Chapitre 4 : Des sanctions [70 - 72]
Article 70 :
En cas de manquement aux obligations faites par la présente Loi, l'entreprise reconnue fautive doit faire l'objet d'un retrait de tous les avantages incitatifs. Ces mesures doivent être prises par le Conseil National des Zones Franches sur requête des Ministères et/ou organismes concernés, sans que l'entreprise ne puisse prétendre à indemnisation.
Article 71 :
Les opérateurs ou exploitants de zones franches qui ne se conforment pas aux règlements et obligations, telles que celles-ci sont fixées par la législation en vigueur, les cahiers des charges et les normes techniques en matière de construction et d'urbanisme, ne peuvent pas être autorisés à en implanter de nouvelles ou à accroître la capacité d'accueil de celles déjà existantes.

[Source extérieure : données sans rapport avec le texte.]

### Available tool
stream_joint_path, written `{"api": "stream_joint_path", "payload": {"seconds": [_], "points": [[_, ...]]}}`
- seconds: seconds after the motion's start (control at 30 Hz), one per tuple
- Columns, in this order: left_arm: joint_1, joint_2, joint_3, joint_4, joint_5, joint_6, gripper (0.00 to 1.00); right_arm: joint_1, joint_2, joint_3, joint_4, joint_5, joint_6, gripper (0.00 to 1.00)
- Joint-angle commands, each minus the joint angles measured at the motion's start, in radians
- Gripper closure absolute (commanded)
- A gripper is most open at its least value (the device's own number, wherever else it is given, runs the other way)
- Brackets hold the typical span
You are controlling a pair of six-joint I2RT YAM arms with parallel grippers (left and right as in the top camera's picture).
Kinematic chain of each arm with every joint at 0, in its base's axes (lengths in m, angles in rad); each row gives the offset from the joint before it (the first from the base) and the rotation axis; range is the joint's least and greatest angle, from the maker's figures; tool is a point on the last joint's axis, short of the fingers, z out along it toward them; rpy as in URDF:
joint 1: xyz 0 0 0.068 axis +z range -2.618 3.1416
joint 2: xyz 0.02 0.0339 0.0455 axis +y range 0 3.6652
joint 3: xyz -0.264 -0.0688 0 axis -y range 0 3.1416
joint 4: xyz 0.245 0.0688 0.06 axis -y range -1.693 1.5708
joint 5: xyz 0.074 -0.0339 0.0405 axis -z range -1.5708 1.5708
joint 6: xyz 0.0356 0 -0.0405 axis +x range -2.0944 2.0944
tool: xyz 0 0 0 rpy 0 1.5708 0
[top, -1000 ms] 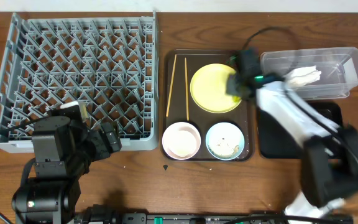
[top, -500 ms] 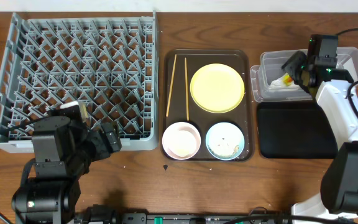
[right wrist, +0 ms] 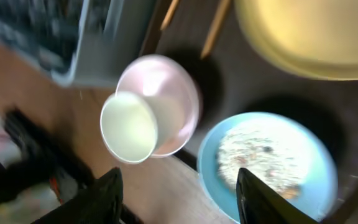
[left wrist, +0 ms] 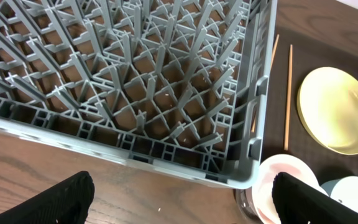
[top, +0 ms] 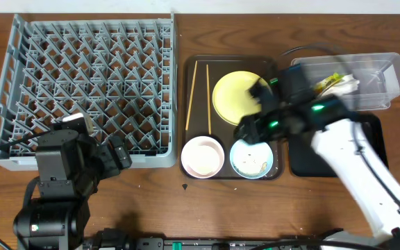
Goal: Sort waste into correct bins and load items into the dishwasher
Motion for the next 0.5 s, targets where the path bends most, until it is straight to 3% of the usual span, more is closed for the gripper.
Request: {"api": "stream_joint_path", "payload": {"seconds": [0.0,0.13,0.27,0.3,0.4,0.47], "points": [[0.004,-0.002,0.024,-0.002,-0.012,0.012,0.08,0.135,0.058,-0.026,0.020,0.136,-0.003,0.44],[0.004,0.000,0.024,0.006,0.004,-0.013,0.08,0.236,0.144,-0.030,0.062,0.199,0.011,0.45],[0.004,0.002,0.024,0.013,0.089,-0.031,0.08,0.279,0.243,-0.030,0.095,0.328,0.131,0.57],[0.004,0.002,0.024,0.017,0.100,-0.031,0.08,0.282,0.272,-0.030,0.126,0.330,0.138,0.68],[0.004,0.003,0.024,0.043,0.101,-0.063,0.08,0.280,0.288,-0.027,0.180,0.324,0.141,0.87],[0.004,0.003,0.024,0.051,0.101,-0.090,0.08,0.270,0.269,-0.014,0.168,0.324,0.140,0.94]]}}
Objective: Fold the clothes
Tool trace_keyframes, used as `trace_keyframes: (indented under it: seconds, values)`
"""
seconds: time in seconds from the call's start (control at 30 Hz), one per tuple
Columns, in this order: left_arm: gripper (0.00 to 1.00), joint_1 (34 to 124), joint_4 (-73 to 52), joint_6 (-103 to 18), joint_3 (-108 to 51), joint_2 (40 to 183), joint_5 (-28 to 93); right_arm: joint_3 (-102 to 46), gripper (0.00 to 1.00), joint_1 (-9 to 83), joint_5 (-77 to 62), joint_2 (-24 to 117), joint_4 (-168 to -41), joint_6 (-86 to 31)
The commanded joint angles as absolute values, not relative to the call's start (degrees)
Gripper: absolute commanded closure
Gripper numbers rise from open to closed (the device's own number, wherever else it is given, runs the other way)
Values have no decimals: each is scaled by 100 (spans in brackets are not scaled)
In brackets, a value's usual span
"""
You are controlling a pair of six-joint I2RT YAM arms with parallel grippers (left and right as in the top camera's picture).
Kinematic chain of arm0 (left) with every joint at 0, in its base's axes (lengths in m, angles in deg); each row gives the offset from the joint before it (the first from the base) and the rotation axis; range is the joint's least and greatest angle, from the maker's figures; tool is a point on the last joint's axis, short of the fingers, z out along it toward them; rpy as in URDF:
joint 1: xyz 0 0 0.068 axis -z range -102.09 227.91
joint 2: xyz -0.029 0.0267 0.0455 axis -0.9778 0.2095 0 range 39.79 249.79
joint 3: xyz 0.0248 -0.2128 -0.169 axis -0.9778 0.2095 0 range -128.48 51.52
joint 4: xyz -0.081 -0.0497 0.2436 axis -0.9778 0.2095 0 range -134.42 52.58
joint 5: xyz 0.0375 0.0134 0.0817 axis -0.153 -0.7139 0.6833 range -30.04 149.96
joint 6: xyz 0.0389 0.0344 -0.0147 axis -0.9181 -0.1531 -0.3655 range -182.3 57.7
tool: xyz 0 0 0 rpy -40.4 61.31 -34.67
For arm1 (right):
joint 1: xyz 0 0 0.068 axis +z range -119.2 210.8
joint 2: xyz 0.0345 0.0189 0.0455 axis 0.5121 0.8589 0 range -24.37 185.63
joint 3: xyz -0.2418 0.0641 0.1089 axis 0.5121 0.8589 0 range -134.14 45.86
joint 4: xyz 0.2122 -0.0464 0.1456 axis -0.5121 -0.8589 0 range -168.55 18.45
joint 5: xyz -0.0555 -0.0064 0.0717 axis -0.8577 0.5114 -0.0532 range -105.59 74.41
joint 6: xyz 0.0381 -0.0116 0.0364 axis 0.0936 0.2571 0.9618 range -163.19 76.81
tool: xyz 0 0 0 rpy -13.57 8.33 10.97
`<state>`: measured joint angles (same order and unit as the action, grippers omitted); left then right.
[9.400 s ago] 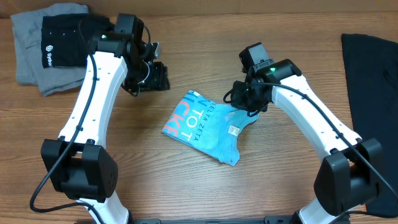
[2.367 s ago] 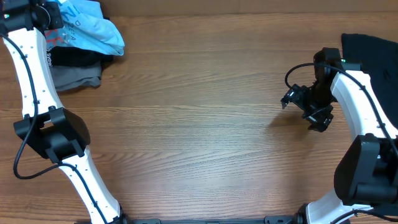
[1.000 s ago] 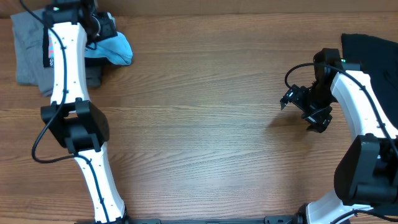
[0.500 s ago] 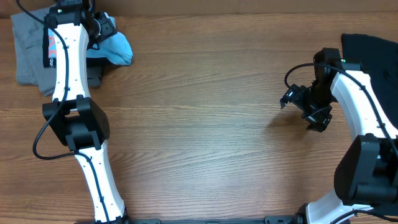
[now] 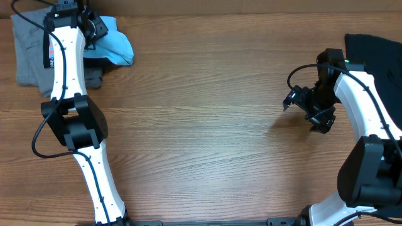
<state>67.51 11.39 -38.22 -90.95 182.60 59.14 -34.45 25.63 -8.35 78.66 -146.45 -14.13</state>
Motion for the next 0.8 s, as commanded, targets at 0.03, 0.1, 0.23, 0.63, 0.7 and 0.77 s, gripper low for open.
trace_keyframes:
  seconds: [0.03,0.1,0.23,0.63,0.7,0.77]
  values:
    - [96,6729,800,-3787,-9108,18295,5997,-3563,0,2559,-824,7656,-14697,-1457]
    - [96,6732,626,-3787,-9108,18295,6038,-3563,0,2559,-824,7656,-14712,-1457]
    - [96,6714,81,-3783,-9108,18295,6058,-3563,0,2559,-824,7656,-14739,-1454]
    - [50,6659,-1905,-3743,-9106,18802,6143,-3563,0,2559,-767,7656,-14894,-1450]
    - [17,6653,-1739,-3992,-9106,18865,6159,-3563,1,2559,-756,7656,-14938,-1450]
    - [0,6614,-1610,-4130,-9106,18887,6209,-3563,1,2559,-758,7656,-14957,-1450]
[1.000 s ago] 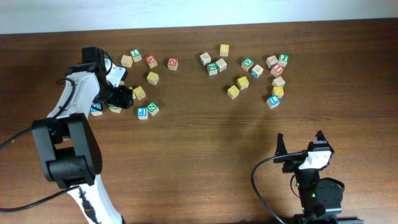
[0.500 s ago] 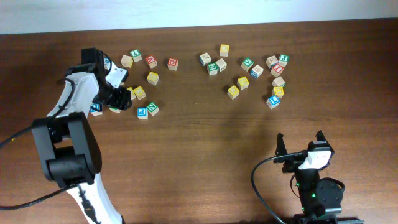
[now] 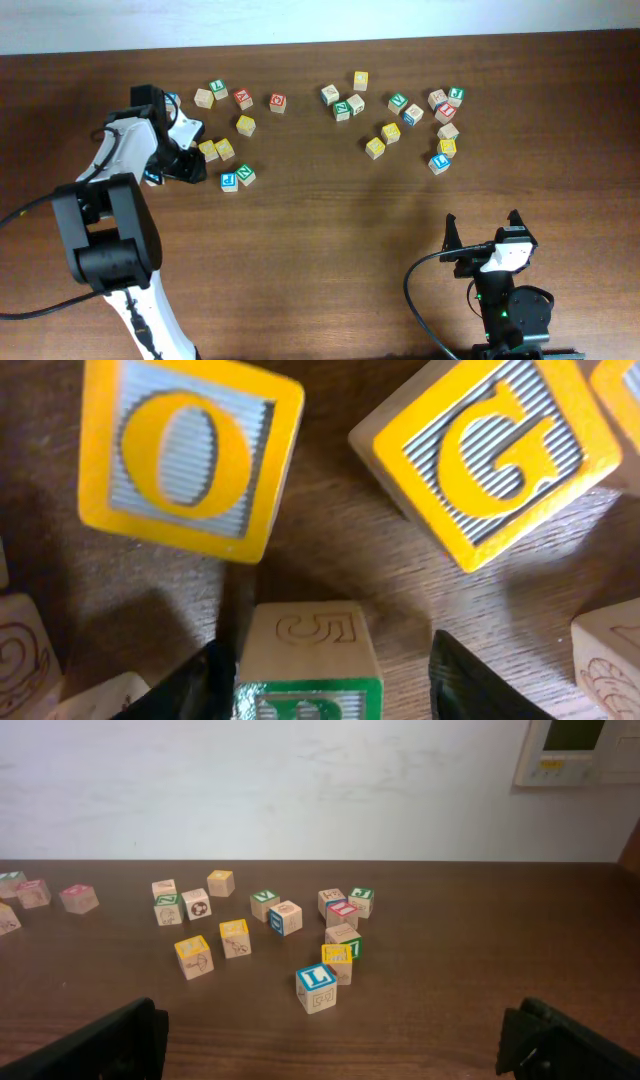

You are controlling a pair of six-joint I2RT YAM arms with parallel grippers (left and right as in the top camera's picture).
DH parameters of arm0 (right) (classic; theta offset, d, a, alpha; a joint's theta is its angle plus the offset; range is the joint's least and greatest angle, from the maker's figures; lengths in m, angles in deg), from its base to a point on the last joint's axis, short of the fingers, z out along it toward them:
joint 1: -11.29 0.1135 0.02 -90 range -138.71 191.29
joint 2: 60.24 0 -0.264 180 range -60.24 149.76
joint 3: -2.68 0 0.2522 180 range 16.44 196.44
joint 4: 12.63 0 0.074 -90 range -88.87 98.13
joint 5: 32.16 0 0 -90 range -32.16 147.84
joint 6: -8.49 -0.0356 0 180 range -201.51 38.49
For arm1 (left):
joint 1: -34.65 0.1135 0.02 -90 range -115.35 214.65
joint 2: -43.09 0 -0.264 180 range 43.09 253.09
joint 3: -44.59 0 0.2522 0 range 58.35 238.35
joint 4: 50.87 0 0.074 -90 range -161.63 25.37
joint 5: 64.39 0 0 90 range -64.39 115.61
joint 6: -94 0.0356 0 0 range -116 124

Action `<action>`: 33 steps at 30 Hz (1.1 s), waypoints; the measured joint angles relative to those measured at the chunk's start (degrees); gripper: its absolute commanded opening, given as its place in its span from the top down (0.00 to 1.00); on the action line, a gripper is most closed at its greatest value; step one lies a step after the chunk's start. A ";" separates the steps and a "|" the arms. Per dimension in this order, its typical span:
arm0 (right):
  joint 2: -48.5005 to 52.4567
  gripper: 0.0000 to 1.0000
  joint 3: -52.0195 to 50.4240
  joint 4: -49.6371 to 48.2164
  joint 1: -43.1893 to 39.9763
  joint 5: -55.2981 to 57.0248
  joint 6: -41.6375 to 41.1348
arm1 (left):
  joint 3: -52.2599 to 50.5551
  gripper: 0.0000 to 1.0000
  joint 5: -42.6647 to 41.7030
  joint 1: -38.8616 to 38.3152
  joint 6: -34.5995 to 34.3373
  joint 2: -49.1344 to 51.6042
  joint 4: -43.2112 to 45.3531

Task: Spell out RSS
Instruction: 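Close the left gripper on the green R block and lift it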

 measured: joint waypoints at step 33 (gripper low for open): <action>0.00 0.02 0.00 0.00 0.00 0.02 0.02 | 14.62 0.81 -2.25 0.31 -11.56 0.26 -12.79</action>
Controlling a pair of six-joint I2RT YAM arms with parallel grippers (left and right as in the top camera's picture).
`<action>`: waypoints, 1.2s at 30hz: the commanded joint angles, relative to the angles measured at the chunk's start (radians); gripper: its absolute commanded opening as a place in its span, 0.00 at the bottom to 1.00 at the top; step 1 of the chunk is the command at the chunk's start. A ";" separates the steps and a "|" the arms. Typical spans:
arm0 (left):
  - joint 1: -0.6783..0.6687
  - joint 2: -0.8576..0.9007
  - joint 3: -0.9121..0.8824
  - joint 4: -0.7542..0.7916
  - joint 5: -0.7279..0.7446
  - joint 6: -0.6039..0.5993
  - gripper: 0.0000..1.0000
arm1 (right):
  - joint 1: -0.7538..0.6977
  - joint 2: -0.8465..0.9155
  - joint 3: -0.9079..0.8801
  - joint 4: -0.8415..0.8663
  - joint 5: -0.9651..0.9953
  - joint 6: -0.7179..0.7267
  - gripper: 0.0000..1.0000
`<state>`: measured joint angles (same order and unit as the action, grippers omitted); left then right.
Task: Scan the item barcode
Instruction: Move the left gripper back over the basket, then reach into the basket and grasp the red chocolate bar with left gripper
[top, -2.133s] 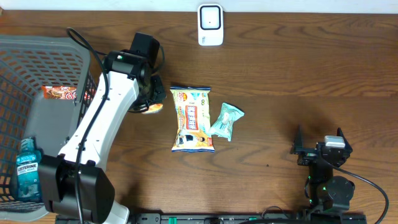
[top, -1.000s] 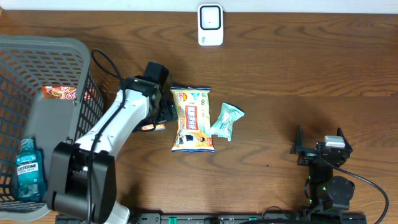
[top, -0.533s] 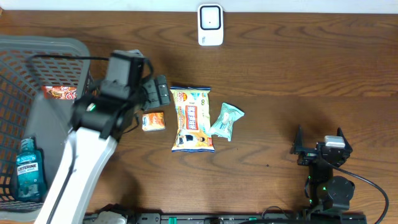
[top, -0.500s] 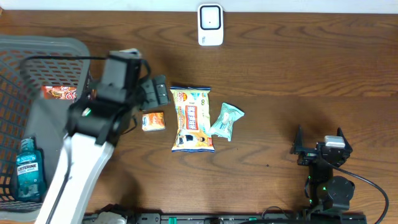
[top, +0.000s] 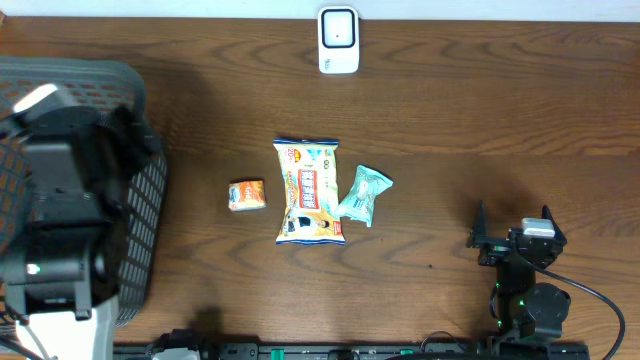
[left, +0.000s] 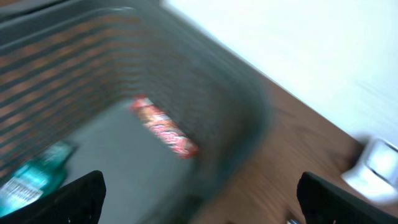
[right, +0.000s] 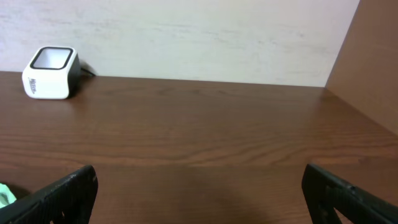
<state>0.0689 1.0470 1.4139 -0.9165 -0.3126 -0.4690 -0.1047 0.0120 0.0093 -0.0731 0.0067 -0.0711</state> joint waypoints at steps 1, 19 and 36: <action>0.146 0.024 0.012 -0.020 0.055 -0.091 0.98 | -0.006 -0.005 -0.004 -0.001 -0.006 -0.013 0.99; 0.463 0.417 0.000 -0.038 0.287 -0.210 0.98 | -0.006 -0.005 -0.004 -0.001 -0.006 -0.013 0.99; 0.463 0.729 -0.003 0.162 0.287 0.071 0.95 | -0.006 -0.005 -0.004 -0.001 -0.006 -0.013 0.99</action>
<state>0.5278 1.7336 1.4139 -0.7765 -0.0277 -0.4870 -0.1047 0.0120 0.0093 -0.0731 0.0067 -0.0708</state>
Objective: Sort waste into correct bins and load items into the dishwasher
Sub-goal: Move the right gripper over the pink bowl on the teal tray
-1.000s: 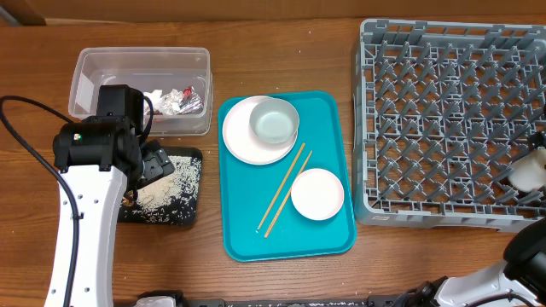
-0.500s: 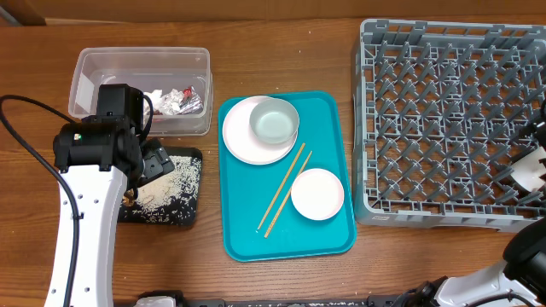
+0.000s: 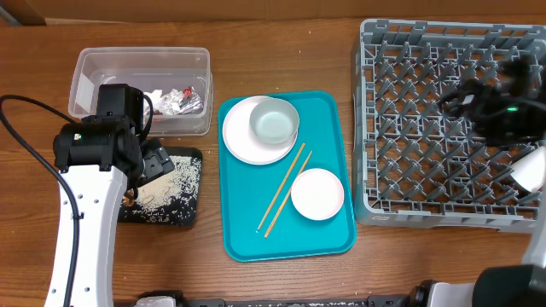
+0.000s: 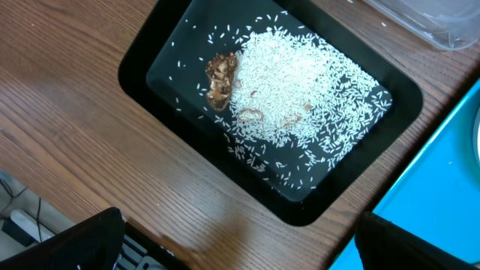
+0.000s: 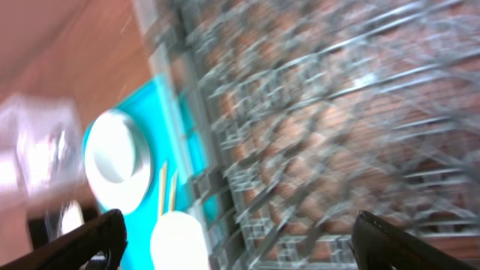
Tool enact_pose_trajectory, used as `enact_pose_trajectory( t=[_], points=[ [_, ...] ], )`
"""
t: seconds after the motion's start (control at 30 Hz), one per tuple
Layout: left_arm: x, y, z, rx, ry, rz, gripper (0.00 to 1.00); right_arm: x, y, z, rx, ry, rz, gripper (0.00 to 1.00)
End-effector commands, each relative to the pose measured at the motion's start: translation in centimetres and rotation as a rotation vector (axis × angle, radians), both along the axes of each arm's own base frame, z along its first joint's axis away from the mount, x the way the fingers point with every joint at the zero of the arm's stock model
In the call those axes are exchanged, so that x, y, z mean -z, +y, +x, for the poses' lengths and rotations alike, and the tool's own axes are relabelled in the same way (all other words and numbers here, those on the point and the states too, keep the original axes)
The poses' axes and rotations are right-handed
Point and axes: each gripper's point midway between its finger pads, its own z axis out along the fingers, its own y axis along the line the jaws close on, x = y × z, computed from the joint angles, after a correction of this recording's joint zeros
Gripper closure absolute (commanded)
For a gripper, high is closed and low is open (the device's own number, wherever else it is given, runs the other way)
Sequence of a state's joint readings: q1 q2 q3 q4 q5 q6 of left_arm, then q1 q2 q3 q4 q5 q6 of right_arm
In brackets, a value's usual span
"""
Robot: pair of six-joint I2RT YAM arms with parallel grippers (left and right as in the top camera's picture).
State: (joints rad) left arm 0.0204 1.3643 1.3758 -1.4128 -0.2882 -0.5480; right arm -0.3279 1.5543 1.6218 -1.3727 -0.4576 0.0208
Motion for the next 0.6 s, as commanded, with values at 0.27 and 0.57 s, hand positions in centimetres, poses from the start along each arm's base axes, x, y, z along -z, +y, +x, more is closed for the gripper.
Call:
enact_pose_trajectory(
  t=[0.27, 0.57],
  points=[
    [0.1, 0.1, -0.1, -0.011, -0.001, -0.002, 0.00, 3.3, 14.7, -3.9, -0.461, 0.118, -0.051, 0.09],
    [0.1, 0.1, -0.1, -0.011, -0.002, -0.002, 0.00, 9.4, 19.0, -7.8, -0.599, 0.225, -0.119, 0.09]
  ],
)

Dans certains cas, l'autorisation de fonctionnement peut même leur être enlevée.
Toute décision doit être notifiée et publiée par les soins du Secrétariat Technique du CNZF. Le retrait entraîne la perte de tous les avantages prescrits par la présente législation, et conséquemment, l'émission de bordereaux par l'autorité fiscale, la Direction Générale des Impôts.
Article 72 :
Les opérateurs ou exploitants de zones franches qui violent les dispositions de la présente Loi et des règlements en vigueur à travers l'introduction illégale de marchandises sont passibles du paiement d'une amende représentant trois (3) fois le montant des droits non payés et de la confiscation des marchandises illégales qui sont vendues aux enchères selon les normes et les procédures en vigueur.
Titre VI : Dispositions Transitoires et Finales [73 - 77]
Chapitre 1 : Des dispositions transitoires [73 - 76]
Article 73 :
Les parcs industriels, les entreprises qui s'y trouvent localisées et les entreprises franches disséminées à travers la République d'Haïti ont la possibilité d'obtenir le statut de zone franche moyennant la satisfaction des conditions minimales :
- espace clairement délimité et entièrement clôturé;
- facilitation du contrôle douanier;
- activités tournées essentiellement vers l'exportation ou la réexportation.
Les parcs industriels peuvent se faire admettre comme des zones franches et les entreprises franches en tant que sous-zones franches.
Article 74 :
Les entreprises dont les activités sont essentiellement orientées vers l'exportation ou la réexportation ont également la possibilité de se relocaliser à l'intérieur des zones franches industrielles.
Les demandes doivent être adressées directement à l'opérateur qui est habilité à en accorder l'autorisation sur la base des normes et critères établis à cet effet par le CNZF qui doit en être notifié.
Article 75 :
Les documents d'agrément restent assujettis à l'obligation de publication dans un quotidien à fort tirage de la République d'Haïti et dans le journal officiel "Le Moniteur", conformément aux règles et procédures établies en la matière.
Article 76 :
Dès la publication de la présente Loi, l'Administration Générale des Douanes est libre de prendre toutes dispositions qu'elle juge nécessaires en vue de se renforcer sur les plans institutionnel, humain et matériel à l'effet de pouvoir répondre efficacement aux exigences liées à la nature particulière du travail douanier au niveau des zones franches.
Chapitre 2 : Des dispositions finales [77]
Article 77 :
La présente Loi abroge toutes lois ou dispositions de Lois, tous Décrets-Lois ou dispositions de Décrets-lois, qui lui sont contraires et est publiée et exécutée à la diligence des Ministres du Commerce et de l'Industrie, de l'Économie et des Finances, des Affaires Sociales, des Travaux Publics, Transports et Communication, de l'Intérieur et du Tourisme, chacun en ce qui le concerne.